That was true, but it also wasn’t what Mitch had really been asking. He suspected Brody knew that as the younger man lapsed into an awkward silence.

Mitch would have preferred to let it be. Brody didn’t want to talk about it, and it wasn’t like Mitch thought people should be held accountable for their weakest moments. But he also didn’t want to ignore the weakness. Not when Mitch suspected he might be able to help.

Not when Mitch suspected that he had already invested too much in Brody not to help.

A coworker might let things be.

A friend wouldn’t.

Mitch cleared his throat. “Look,” he started, feeling his face flush a little. “About what happened down there.”

Brody’s face immediately flushed as well, much faster, much more crimson. “I’m sorry I totally freaked out,” he said, words in a rush. “I swear, it’s not how I always act under pressure.”

Mitch knew that. Two months and he’d seen Brody thrive under pressure.

This wasn’t the same thing, though. Mitch knew it. He had a feeling Brody did, too.

“This was a different kind of pressure,” Mitch said, careful and diplomatic. “That kind of stress isn’t typical, not even for us.”

Brody shrugged, somewhat bleakly. “Maybe,” he said. “I just. I don’t know. Thought I was going to die.”

Mitch continued to nod along. “I know,” he said. Then, he hesitated, glancing at Brody as he added, “But I did say I was coming back.”

With a sigh, Brody seemed to resign himself to the inevitability if the conversation. “I know,” he said, sounding guilty. He looked at Mitch. “You don’t get it, though. All the shit people say and never mean.”

Mitch was resolute. “Not me.”

Brody’s expression broke for a moment. He sat up a little, looking up as he regained his composure. “You say that, but I know people, okay. Even good people,” he said. “They change their minds. They have to once they realize that, whatever, I’m just not worth the effort. I mean, I get it. It’s not hard to see the calculation, okay. I’m not worth much, and you’re going to figure it out sooner or later, too.”

Brody was denigrating himself, but Mitch was taking it personally. He bristled, realizing too clearly that he took it personally because Brody was his own now. Better or worse, Brody was his.

It had taken him two months to come to that conclusion.

He didn’t want Brody to take longer.

The case today had proven that neither of them could afford that.

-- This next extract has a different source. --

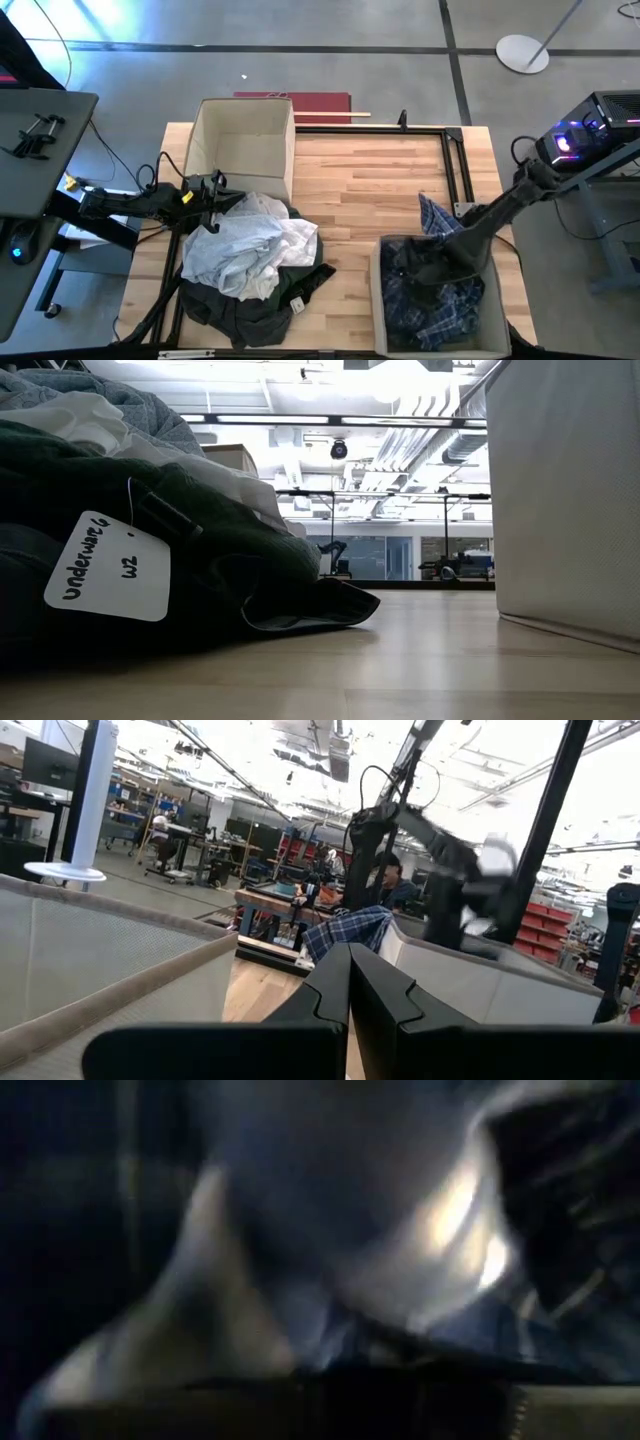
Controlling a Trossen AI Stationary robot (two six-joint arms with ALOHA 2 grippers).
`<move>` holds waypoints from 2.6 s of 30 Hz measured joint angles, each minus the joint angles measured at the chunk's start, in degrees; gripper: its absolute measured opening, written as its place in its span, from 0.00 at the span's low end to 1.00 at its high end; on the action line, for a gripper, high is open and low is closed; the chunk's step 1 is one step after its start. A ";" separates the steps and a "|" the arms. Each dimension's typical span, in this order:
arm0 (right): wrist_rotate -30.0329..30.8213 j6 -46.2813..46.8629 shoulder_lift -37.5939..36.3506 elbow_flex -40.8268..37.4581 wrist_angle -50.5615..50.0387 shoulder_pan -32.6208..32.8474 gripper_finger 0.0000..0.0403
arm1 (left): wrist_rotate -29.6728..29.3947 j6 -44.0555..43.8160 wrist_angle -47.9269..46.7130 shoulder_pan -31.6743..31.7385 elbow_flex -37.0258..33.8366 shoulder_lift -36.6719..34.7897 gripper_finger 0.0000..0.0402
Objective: Sort clothes
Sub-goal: Put the blue polo shirt into the bottom laundry bin
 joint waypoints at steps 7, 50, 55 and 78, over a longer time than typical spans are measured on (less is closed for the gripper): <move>-6.66 4.00 -0.42 -19.54 22.88 0.30 0.06 | 0.02 0.04 -0.18 0.00 0.01 -0.01 0.00; 25.40 -0.13 -12.55 17.34 -33.77 -24.10 0.61 | 0.02 0.20 -1.80 0.00 0.02 0.48 0.00; 19.52 -3.15 -12.65 10.98 -33.45 -33.06 0.63 | 0.02 0.15 -1.77 0.00 0.02 0.50 0.00; 21.78 -15.44 -12.59 24.21 -27.15 -29.56 0.04 | 0.02 0.00 -1.80 0.00 0.02 0.50 0.00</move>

“I didn’t put you on this team because you’re not worth anything,” Mitch said. “I put you on the team because you belonged here.”

Brody’s day shook his head. “But I know I’m the rookie,” he said. “I’m the guy just barely off probation. This case today, I mean, it shows what we’ve known all along. I’m the weak link. You’re probably better off without me.”

Mitch sat back a little, eyes narrowed. This wasn’t the conversation he’d come prepared for, and he’d come prepared for a difficult conversation. Even so, this one didn’t compute. “What the hell are you talking about?”

Brody sat back as well, but his eyes were wide in surprise. “What the hell are you talking about?”

Mitch screwed up his face. “I’m trying to tell you it’s okay,” he said. “That whatever shit you’ve got going on in that messed up head of yours, it’s okay.”

Brody stared at him, blinking for a moment. “Really?”

“Yes,” Mitch said, a touch of exasperation in his expression. “What are you talking about?”

Brody stammered slightly. “Well, uh. I thought you were going to reprimand me. You know, for freaking out.”

Mitch did his best not to be indignant. But he was very indignant. “But why would I do that?”

“Because it’s not good for a lifeguard to freak out in high pressure situations?” Brody said, though he sounded less certain than before.

“Well, it’s not,” Mitch said. “But you were calm that entire rescue. You only freaked out when I had to leave you. You only lost it when you thought you were alone.”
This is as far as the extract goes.